[Date Prev][Date Next][Thread Prev][Thread Next][Date Index][Thread Index]
Re: crypto_scrypt-sse.c speedup
On 11/15/12 16:09, Solar Designer wrote:
> On Thu, Nov 15, 2012 at 06:47:16AM -0800, Colin Percival wrote:
>> I'm surprised that the "inline"
>> does anything, and it seems odd that the loop unrolling wouldn't happen
>> automatically too.
> I've tried compiling in two ways:
> 1. -march=native -O2 -fomit-frame-pointer
> 2. -march=native -O2 -fomit-frame-pointer -funroll-loops -finline-functions
> The 5% to 10% speedup on Intel is for #1. With #2, I've just measured a
> speedup of 4% on the same E5649.
> I think the compiler does some inlining and unrolling when that is
> requested with optimization flags, but doing it explicitly helps anyway.
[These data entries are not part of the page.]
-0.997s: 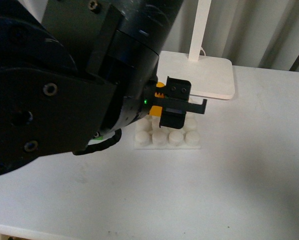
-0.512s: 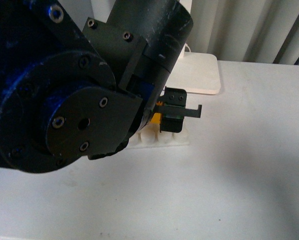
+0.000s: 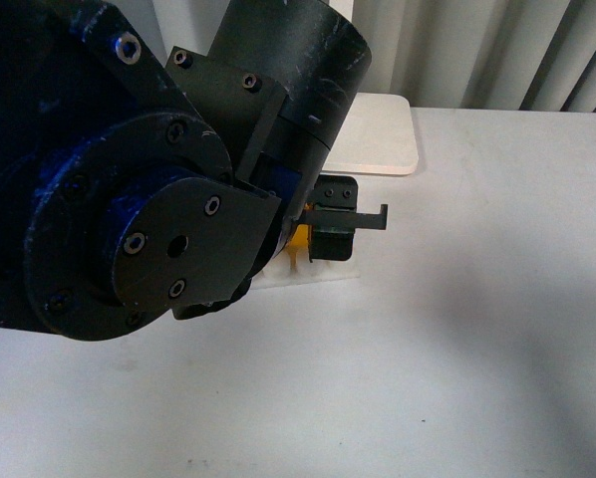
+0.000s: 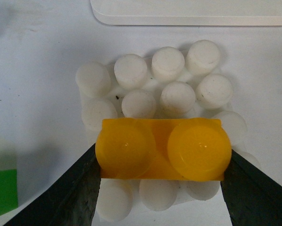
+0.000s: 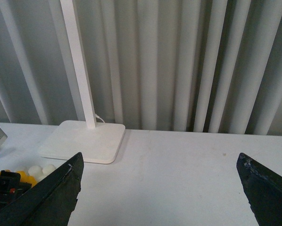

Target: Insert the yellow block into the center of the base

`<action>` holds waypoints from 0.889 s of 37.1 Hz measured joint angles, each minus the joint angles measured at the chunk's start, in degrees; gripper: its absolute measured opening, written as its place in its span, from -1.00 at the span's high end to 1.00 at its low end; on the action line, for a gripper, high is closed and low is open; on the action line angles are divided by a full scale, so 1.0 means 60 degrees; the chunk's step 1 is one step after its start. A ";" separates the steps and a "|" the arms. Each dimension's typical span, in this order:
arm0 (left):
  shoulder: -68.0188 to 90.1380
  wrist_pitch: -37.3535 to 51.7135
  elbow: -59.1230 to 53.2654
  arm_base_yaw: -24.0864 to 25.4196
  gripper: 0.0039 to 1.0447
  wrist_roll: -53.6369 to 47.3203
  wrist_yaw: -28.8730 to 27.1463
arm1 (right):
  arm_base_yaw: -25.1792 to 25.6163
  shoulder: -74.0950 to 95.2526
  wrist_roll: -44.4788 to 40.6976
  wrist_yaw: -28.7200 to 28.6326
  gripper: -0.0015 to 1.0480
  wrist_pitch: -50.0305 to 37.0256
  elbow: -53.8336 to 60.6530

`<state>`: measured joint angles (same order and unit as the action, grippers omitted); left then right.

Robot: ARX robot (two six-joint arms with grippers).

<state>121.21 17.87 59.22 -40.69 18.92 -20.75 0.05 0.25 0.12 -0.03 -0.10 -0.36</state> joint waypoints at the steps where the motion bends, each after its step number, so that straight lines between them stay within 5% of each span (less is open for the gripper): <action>1: 0.0007 0.0000 0.0015 -0.0004 -0.25 0.0011 -0.0015 | 0.0000 -0.0004 0.0000 0.0000 -0.82 0.0000 0.0000; 33: 0.0313 -0.0204 0.0375 -0.0149 -0.25 0.0459 -0.0015 | 0.0000 -0.0004 0.0000 0.0004 -0.82 0.0000 0.0000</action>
<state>123.09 16.64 61.47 -41.58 21.67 -20.84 0.05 0.23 0.12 -0.01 -0.10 -0.36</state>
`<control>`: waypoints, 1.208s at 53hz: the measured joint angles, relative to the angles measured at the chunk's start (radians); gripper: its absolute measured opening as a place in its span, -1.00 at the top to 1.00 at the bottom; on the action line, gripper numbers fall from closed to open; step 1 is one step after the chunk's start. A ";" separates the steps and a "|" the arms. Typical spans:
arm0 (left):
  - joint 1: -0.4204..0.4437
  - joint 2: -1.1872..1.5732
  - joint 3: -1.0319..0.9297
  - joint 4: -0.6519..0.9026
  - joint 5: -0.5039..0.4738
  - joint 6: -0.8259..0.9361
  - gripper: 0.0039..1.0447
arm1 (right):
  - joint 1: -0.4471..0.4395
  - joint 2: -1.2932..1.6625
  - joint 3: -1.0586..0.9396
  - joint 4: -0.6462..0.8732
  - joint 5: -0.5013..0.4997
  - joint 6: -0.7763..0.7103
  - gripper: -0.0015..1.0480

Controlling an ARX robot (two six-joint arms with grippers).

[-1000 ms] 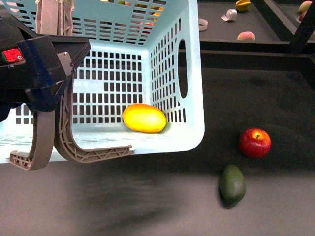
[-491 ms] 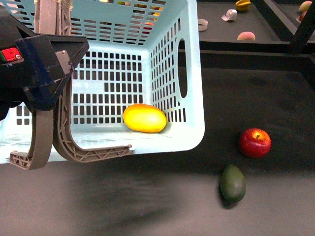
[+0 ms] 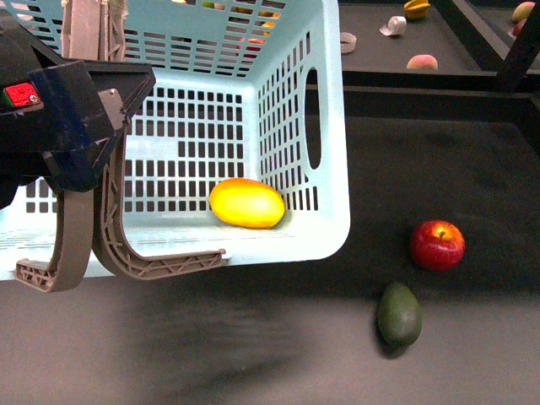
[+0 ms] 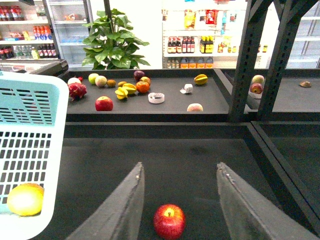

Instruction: Pick mango with right arm and hold basket with left

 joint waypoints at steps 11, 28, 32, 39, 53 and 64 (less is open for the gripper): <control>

> My use of the "inline" keyword is a bit selective, and in the unrolling
> I rely on knowledge that the block size is a multiple of 64. The
> compiler would only be able to make use of such knowledge along with
> inlining or by examining all calls to a non-inlined static function,
> which is trickier, and it'd need to use the fact that "128 * r" is a
> multiple of 64. Perhaps modern compilers are capable of all that, but
> I do see some performance difference even with -funroll-loops
> -finline-functions somehow.
Ah, I can imagine the 128 * r being a multiple of 64 not being anticipated
by the compiler.
> The 30% speedup on AMD Bulldozer is primarily due to the use of XOP bit
> rotate intrinsics, indeed. With only this one change and no other
> changes, the speedup was about 25%.
Sounds like those are worth having... at the expense of needing yet another
compile-time option (or run-time detection, ick).
>>> Please let me know if I should add a copyright statement, although maybe
>>> these changes are too minor to be subject to copyright.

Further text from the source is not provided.